Quest Partners LLC
CBOT RULE VIOLATION:
Rule 432 (“General Offenses”) (in part)
It shall be an offense:
Q. to commit an act which is detrimental to the interest or welfare of the Exchange or to engage in any conduct which tends to impair the dignity or good name of the Exchange.
Pursuant to an offer of settlement in which Quest Partners LLC (“Quest”), neither admitted nor denied the rule violations upon which the penalty is based, on August 8, 2018, a Panel of the Chicago Board of Trade Business Conduct Committee (“Panel”) found that on November 22, 2016, an automated trading system (“ATS”) deployed by Quest malfunctioned as a result of testing in its production environment. After the testing of the updates was completed, Quest attempted to rollback the updates to resume trading with the technology that was previously in place. However, some of the updates were not rolled back and, on November 22, 2016, from 7:10:12.485 AM through 7:10:15.886 AM, the malfunction caused orders to be routed to an executing broker’s algorithm and submitted to the market. The orders resulted in the unintentional execution of trades, sharp price movements, and volume aberrations in the December 2016 Ultra U.S. Treasury Bond, December 2016 10-Year T-Note, December 2016 U.S. Treasury Bond, December 2016 5-Year T-Note, December 2016 Corn, March 2017 Wheat and January 2017 Soybean futures contract markets.
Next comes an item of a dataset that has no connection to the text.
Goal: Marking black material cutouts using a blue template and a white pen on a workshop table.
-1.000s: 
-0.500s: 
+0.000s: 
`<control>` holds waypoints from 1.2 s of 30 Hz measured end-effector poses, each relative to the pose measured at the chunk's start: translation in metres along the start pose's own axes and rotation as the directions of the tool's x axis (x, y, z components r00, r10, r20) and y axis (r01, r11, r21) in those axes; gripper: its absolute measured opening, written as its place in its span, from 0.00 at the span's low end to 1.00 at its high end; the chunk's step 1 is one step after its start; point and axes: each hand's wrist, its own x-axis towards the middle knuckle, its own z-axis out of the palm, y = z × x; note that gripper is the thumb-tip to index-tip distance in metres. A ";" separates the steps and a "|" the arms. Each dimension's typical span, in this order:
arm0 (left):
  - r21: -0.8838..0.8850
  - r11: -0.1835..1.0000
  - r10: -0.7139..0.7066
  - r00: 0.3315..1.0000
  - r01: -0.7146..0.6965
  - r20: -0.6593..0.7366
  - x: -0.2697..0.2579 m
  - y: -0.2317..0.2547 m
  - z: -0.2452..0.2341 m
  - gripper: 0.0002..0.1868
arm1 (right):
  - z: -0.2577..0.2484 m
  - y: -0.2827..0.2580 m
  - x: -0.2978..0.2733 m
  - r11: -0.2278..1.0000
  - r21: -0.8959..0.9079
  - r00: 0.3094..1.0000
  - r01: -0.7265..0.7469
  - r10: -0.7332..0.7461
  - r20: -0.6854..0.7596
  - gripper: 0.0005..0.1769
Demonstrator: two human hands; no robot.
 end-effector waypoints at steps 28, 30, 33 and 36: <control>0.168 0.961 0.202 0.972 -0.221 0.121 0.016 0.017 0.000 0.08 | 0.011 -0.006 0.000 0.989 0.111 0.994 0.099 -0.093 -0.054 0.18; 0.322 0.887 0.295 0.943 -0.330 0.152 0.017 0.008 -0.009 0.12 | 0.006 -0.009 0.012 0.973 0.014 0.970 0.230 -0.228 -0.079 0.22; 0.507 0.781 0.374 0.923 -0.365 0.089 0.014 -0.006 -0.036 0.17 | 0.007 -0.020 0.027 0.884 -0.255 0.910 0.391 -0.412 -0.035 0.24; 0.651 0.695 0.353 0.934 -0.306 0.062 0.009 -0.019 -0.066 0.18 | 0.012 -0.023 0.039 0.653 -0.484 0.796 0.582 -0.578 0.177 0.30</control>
The Panel further found that since this incident, Quest has enhanced its automated trading system risk control policies.
The Panel concluded that Quest thereby violated CBOT Rule 432.Q.
In accordance with the settlement offer, the Panel ordered Quest to pay a fine of $15,000.
August 10, 2018
Also reference CME-16-0593-BC, NYMEX-16-0593-BC and COMEX-16-0593.